#### Your task:
Nothing but the data itself, reproduced exactly, is the expected answer.

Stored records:
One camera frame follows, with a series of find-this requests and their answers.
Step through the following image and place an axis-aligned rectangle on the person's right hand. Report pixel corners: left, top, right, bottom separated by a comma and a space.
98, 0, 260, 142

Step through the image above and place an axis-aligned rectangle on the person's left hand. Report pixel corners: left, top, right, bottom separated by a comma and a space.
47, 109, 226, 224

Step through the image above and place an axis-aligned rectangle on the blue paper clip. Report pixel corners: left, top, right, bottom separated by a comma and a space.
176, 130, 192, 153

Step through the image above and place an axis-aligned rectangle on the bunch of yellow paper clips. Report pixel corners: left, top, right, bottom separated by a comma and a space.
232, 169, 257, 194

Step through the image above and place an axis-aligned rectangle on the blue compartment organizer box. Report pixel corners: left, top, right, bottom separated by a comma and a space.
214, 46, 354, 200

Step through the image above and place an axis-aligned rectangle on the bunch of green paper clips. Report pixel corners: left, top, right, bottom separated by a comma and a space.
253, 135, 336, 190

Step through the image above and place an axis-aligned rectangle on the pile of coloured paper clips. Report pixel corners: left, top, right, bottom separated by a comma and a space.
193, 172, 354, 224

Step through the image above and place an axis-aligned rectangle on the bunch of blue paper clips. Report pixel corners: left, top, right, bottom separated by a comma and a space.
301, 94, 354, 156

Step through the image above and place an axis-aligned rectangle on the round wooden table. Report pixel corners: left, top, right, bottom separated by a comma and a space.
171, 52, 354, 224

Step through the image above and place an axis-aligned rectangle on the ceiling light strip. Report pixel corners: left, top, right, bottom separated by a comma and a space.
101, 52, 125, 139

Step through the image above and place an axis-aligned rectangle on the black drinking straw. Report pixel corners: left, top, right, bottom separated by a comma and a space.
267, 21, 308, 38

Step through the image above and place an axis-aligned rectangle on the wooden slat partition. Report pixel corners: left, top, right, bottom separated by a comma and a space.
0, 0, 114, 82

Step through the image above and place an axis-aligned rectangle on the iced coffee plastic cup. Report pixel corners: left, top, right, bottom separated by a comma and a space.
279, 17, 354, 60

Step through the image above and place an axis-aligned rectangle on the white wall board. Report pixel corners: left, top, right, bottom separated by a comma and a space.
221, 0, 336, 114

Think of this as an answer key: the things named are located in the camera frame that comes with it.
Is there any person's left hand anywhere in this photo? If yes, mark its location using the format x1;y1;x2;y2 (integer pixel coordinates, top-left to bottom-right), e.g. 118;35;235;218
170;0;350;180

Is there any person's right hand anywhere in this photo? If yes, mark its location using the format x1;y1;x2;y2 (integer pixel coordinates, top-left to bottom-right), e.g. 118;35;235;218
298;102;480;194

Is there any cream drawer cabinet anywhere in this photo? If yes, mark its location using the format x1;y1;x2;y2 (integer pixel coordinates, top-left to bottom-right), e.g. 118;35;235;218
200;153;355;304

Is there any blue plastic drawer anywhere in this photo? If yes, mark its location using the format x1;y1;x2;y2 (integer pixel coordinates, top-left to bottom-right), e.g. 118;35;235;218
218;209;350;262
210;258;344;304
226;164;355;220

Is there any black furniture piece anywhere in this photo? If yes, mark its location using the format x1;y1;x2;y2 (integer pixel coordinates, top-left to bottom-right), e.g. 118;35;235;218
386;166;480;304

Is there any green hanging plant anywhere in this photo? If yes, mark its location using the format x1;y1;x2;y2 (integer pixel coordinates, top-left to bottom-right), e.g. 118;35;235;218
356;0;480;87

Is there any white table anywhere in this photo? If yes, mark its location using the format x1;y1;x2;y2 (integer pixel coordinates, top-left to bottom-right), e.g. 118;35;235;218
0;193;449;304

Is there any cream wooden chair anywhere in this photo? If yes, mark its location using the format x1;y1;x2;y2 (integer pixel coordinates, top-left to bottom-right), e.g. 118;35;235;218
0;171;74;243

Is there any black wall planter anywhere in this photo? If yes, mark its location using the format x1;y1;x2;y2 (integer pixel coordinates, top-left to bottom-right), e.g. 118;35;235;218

#### Exercise solution:
One camera frame follows, with a series of find-this requests and their answers.
Step through the following image and place an axis-aligned rectangle on the person's right hand. Report pixel corners: left, top, right, bottom separated by a comma and a space.
98, 0, 260, 142

Step through the image above and place an axis-aligned rectangle on the person's left hand. Report pixel corners: left, top, right, bottom separated by a comma and a space.
47, 109, 226, 224

Step through the image above and place an axis-aligned rectangle on the blue paper clip. Report pixel corners: left, top, right, bottom separated by a comma and a space.
176, 130, 192, 153

Step through the image above and place an axis-aligned rectangle on the bunch of yellow paper clips. Report pixel corners: left, top, right, bottom separated by a comma and a space.
232, 169, 257, 194

Step through the image above and place an axis-aligned rectangle on the blue compartment organizer box. Report pixel corners: left, top, right, bottom separated by a comma and a space.
214, 46, 354, 200

Step through the image above and place an axis-aligned rectangle on the bunch of green paper clips. Report pixel corners: left, top, right, bottom separated by a comma and a space.
253, 135, 336, 190

Step through the image above and place an axis-aligned rectangle on the pile of coloured paper clips. Report pixel corners: left, top, right, bottom separated by a comma and a space.
193, 172, 354, 224

Step through the image above and place an axis-aligned rectangle on the bunch of blue paper clips. Report pixel corners: left, top, right, bottom separated by a comma and a space.
301, 94, 354, 156

Step through the image above and place an axis-aligned rectangle on the round wooden table. Report pixel corners: left, top, right, bottom separated by a comma and a space.
171, 52, 354, 224

Step through the image above and place an axis-aligned rectangle on the ceiling light strip. Report pixel corners: left, top, right, bottom separated by a comma and a space.
101, 52, 125, 139

Step through the image above and place an axis-aligned rectangle on the black drinking straw. Report pixel corners: left, top, right, bottom separated by a comma and a space.
267, 21, 308, 38

Step through the image above and place an axis-aligned rectangle on the wooden slat partition. Report pixel corners: left, top, right, bottom separated by a comma and a space.
0, 0, 114, 82

Step through the image above and place an axis-aligned rectangle on the iced coffee plastic cup. Report pixel corners: left, top, right, bottom separated by a comma and a space.
279, 17, 354, 60

Step through the image above and place an axis-aligned rectangle on the white wall board. Report pixel corners: left, top, right, bottom separated by a comma and a space.
221, 0, 336, 114

Think of this as an answer key: the things named are located in the camera frame that comes with it.
Is there any person's left hand anywhere in this photo? If yes, mark its location using the format x1;y1;x2;y2 (integer pixel coordinates, top-left to bottom-right), e.g. 118;35;235;218
170;0;350;180

Is there any person's right hand anywhere in this photo? If yes, mark its location using the format x1;y1;x2;y2 (integer pixel coordinates, top-left to bottom-right), e.g. 118;35;235;218
298;102;480;194

Is there any cream drawer cabinet anywhere in this photo? If yes, mark its location using the format x1;y1;x2;y2 (integer pixel coordinates, top-left to bottom-right), e.g. 118;35;235;218
200;153;355;304

Is there any blue plastic drawer anywhere in this photo? If yes, mark its location using the format x1;y1;x2;y2 (integer pixel coordinates, top-left to bottom-right), e.g. 118;35;235;218
218;209;350;262
210;258;344;304
226;164;355;220

Is there any black furniture piece anywhere in this photo? If yes, mark its location using the format x1;y1;x2;y2 (integer pixel coordinates, top-left to bottom-right), e.g. 118;35;235;218
386;166;480;304

Is there any green hanging plant anywhere in this photo? If yes, mark its location using the format x1;y1;x2;y2 (integer pixel coordinates, top-left to bottom-right), e.g. 118;35;235;218
356;0;480;87

Is there any white table anywhere in this photo? If yes, mark its location using the format x1;y1;x2;y2 (integer pixel coordinates, top-left to bottom-right), e.g. 118;35;235;218
0;193;449;304

Is there any cream wooden chair anywhere in this photo? If yes, mark its location using the format x1;y1;x2;y2 (integer pixel coordinates, top-left to bottom-right), e.g. 118;35;235;218
0;171;74;243

Is there any black wall planter anywhere in this photo? If yes, mark its location using the format x1;y1;x2;y2 (integer pixel coordinates, top-left to bottom-right), e.g. 118;35;235;218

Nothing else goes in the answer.